Most people here (and I am talking about graduates, too) clear about 1000 euros per month - without second and third 'jobs' they could not survive. They see how their elected leaders - 'pezzi di merda' all clear 15-18K per month BEFORE all their fiddles and backhanders. Ergo, they evade/avoid tax. Every talented photographer I know has to diversify madly and into all sorts of fields or work at something else. It's just not a one job life anymore.

Paul, I hadn't thought of it like that, but yes, I suppose living in Italy must really toughen you up when it comes to financial survival! Very funny, in a mordant kind of way. Easy for me to laugh, of course, living in the UK.

Although I've written books for ages, I never imagined that publishing on the practice of photography would become an industry in itself. I remain deeply suspicious, but at the same time there's more discussion, ideas and just sheer interest than there ever was, so I suppose it's a good thing.

Once the dyspepsia has subsided, I'll think about writing a POSITIVE article! I think there's one lurking in my brain somewhere.

Hi Michael,

Thank you for an insightful post.

I'm a full-time professional photographer - for now. My business is half corporate work, half wedding work. With regards to the latter, I'd be less confident of the "Solid" prospects for full-time income in the furture.

The wedding photography market is one that most newcomers will look to. Relatively few new photographers wanting to be professionals will jump into corporate or advertising work. Weddings is seen as an easy profession, both in terms of entry and satisfying customers. As a result, it attracts a disproportionate share of new blood, be it full-time or part-time.

Sadly, most wedding photographers shoot to the same formula, which means that often the only distinction between them is price. In that situation, price generally heads in one direction: downwards.

At a recent meeting of professional wedding photographers here in Ireland, the general consensus was that wedding work and revenue was down for most by around 40-50%. I don't see this trend changing for most wedding photographers.

My own wedding work has fallen away dramatically. So much so that next year may be my last as a wedding photographer. The reason for the fall off is price. I'm not cheap. I'm not the most expensive either, but brides won't pay the money I need to charge for a sensible income.

Dropping my prices would hurt me in two ways. 1) less income and 2) it would be unfair on couples who have already booked me at my current prices.
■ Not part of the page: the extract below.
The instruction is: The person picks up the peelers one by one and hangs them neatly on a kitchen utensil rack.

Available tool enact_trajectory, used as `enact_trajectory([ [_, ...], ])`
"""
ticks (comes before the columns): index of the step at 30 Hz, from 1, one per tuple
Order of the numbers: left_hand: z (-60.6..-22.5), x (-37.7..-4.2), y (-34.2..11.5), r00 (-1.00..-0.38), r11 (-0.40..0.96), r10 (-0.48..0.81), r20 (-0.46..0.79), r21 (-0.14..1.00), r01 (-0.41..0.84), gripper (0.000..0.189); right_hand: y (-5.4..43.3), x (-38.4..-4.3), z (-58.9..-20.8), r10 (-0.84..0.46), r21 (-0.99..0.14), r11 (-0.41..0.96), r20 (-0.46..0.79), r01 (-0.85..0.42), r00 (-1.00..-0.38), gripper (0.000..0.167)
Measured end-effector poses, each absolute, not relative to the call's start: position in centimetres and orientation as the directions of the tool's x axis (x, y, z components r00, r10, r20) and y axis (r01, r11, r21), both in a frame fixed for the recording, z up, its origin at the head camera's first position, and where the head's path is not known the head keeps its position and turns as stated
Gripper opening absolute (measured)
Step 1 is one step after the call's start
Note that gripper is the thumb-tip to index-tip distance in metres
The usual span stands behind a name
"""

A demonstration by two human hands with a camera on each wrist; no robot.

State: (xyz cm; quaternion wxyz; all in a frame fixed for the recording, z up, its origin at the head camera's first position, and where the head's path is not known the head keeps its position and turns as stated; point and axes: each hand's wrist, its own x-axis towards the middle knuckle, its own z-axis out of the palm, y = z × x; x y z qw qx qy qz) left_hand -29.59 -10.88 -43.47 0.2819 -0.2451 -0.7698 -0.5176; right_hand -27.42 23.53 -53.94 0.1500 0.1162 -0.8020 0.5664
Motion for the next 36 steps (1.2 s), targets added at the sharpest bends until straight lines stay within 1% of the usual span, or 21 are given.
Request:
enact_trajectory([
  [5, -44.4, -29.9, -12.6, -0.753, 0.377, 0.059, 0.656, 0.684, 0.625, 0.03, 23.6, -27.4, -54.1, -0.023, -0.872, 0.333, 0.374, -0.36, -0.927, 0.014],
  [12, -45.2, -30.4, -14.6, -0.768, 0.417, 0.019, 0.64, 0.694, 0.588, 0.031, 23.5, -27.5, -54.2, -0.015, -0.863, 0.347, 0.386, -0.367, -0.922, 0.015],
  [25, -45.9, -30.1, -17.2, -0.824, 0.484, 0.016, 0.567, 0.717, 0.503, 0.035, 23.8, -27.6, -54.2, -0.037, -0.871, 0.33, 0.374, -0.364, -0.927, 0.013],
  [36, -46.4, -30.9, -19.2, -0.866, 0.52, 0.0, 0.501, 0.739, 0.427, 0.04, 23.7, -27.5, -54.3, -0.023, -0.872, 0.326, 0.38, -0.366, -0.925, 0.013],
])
So, what will happen? I'm predicting that I'll be forced out of the wedding market and have written about this on my blog (http://www.rogeroverall.net/blog).

To make up for the shortfall in income, I will 1) work harder on corporate photography and 2) launch two new businesses, making me a part-time professional photographer.
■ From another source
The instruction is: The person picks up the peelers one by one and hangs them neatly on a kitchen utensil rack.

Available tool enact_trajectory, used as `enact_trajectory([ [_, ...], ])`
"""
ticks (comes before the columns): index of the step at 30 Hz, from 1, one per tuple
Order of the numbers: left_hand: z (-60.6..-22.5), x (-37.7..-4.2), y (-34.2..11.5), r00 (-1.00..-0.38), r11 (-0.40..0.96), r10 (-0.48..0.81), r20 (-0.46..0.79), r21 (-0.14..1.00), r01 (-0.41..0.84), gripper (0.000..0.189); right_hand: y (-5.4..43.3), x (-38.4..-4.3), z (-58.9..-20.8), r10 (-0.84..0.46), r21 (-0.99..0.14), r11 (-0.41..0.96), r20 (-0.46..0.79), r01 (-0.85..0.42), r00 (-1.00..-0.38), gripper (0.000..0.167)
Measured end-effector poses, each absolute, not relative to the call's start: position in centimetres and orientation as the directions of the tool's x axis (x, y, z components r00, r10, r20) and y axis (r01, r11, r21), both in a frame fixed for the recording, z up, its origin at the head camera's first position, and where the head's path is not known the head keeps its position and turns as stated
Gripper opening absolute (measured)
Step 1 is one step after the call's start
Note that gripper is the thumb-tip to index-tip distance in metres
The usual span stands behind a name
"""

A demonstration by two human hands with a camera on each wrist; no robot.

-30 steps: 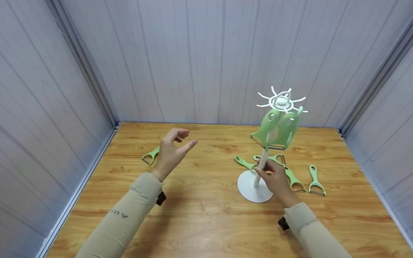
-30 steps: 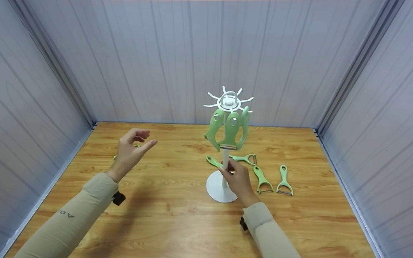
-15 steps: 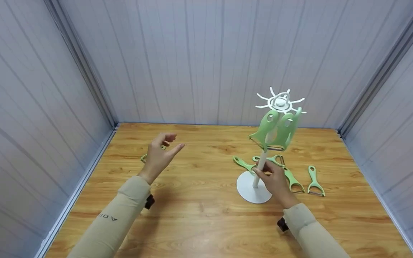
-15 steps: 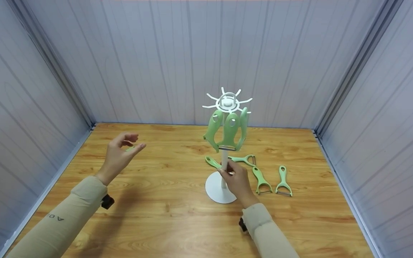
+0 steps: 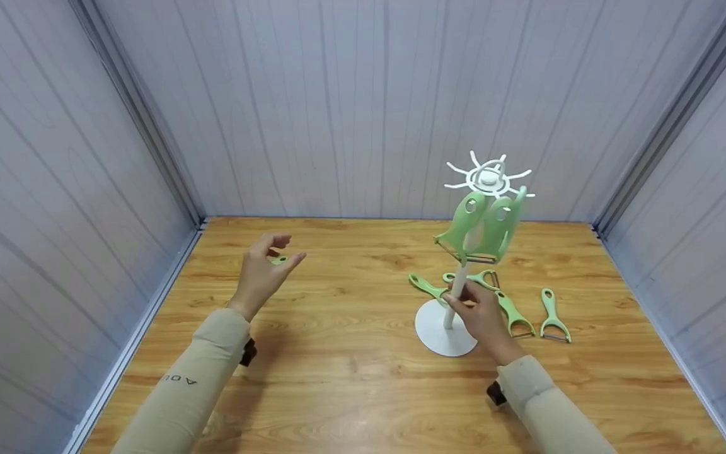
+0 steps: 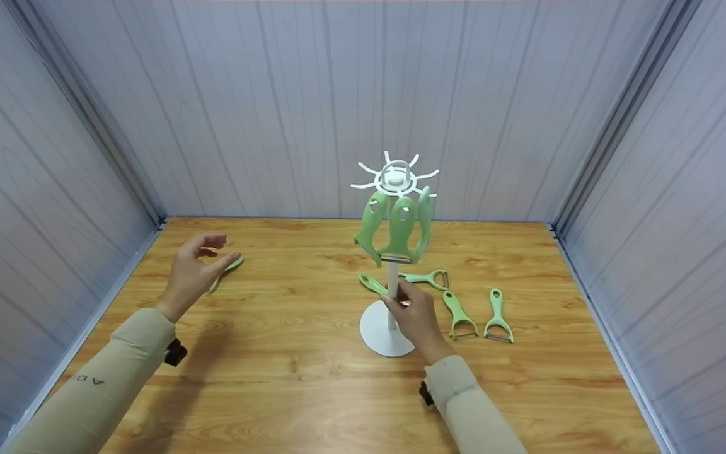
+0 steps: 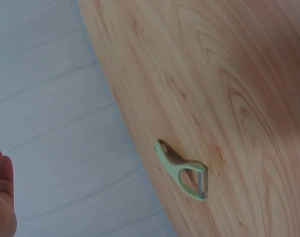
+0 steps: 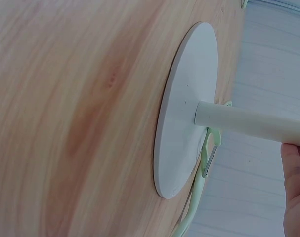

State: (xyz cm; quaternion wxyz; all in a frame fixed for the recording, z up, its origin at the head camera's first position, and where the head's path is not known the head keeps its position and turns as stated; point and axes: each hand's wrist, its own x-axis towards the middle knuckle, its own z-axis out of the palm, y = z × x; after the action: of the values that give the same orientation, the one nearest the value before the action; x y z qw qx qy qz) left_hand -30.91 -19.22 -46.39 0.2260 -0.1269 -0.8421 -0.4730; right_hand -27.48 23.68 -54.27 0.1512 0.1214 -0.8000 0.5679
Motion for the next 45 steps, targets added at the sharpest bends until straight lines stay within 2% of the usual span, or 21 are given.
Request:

I've also argued that shooting work part-time for income doesn't make you any less professional than someone who shoots full-time for money. Going forward, we need to embrace a different understanding of what professional photography is. By doing so, existing professionals will free their minds to become flexible in the income opportunities they embrace. Many of us will have multiple income streams; some from photography, and others that possibly aren't.

Warm regards,

Roger

I totally agree the only way to not only survive but also stand out from the crowd is to do what others either cant or wont do.
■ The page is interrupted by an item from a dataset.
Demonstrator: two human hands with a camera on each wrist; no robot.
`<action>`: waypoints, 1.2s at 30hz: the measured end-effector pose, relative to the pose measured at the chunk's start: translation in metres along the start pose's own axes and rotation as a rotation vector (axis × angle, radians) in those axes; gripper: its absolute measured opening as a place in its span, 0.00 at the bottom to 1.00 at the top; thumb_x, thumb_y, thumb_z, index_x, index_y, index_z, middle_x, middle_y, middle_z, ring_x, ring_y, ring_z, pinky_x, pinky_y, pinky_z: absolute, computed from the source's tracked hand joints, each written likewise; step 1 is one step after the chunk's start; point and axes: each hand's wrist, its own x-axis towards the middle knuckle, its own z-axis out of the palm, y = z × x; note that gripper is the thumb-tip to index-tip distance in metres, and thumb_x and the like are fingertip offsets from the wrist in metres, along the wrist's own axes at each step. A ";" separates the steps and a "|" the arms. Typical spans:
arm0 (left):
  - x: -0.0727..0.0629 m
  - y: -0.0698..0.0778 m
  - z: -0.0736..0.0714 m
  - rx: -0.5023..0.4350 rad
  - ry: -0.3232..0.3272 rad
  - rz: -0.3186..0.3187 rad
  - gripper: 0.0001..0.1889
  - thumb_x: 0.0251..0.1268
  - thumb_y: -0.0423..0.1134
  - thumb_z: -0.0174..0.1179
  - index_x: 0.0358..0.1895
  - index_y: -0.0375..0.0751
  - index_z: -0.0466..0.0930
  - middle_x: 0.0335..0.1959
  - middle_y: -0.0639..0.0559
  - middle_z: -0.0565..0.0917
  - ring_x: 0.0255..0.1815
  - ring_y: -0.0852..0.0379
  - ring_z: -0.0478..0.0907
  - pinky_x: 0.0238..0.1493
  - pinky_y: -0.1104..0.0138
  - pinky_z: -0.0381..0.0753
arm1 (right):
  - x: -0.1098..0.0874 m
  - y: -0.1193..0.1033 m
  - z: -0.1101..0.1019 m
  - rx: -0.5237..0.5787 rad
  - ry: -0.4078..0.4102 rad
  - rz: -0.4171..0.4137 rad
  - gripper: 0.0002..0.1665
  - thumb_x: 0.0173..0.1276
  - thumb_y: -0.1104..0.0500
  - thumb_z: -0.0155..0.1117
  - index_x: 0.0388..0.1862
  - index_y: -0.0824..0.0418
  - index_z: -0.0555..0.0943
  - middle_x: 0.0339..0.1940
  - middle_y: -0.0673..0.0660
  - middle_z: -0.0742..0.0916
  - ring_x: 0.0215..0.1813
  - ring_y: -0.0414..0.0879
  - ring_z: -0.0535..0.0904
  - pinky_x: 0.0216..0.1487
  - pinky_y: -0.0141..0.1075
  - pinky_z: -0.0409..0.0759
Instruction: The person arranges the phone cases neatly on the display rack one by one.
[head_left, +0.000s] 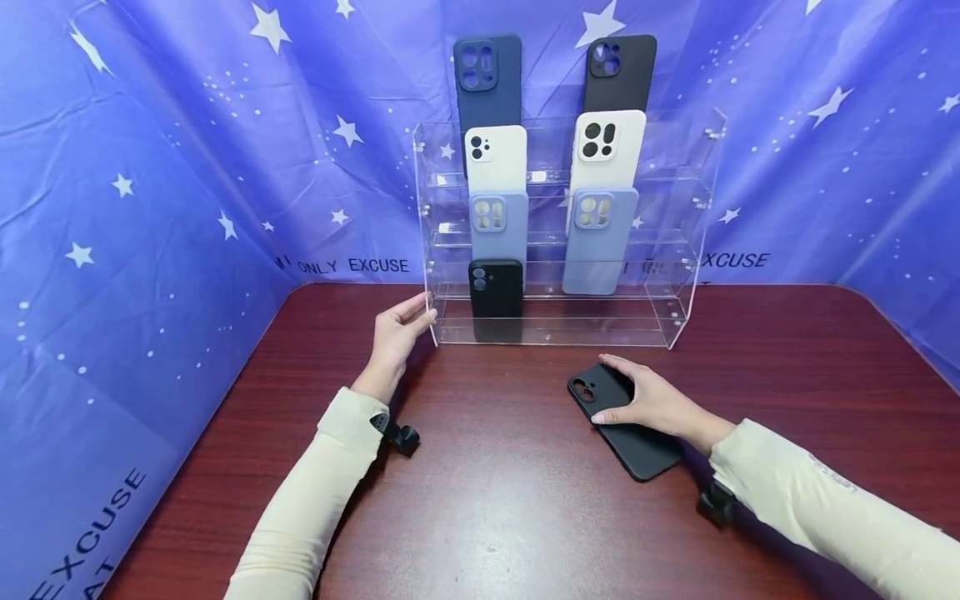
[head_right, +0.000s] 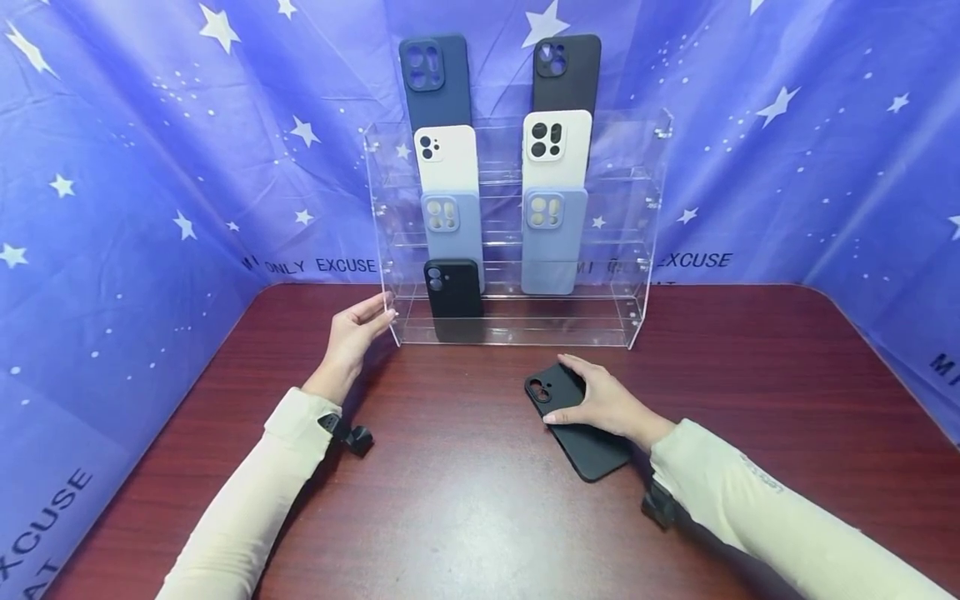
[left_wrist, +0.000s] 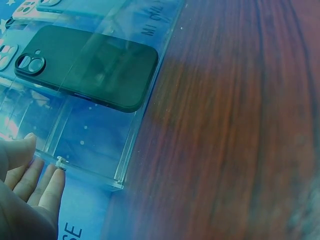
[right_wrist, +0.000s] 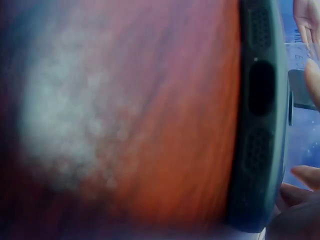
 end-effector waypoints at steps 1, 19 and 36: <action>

I earn a really good living photographing horses - my specialty but it is seasonal - no one wants photos of their horses with long winter coats so I needed to find some other profitable market for the winter months

Kids are where the money is but unfortunatly it is the difficult period "pre school Photos" so from Birth to 5yrs is the window of opportunity but to compete for this market you have to create a photo experince that is worlds apart from - Walmart and Sears - but not worlds apart in price point

the marketing for this is pretty easy too after all parents tend to hang out with other parents at play groups/ day cares etc.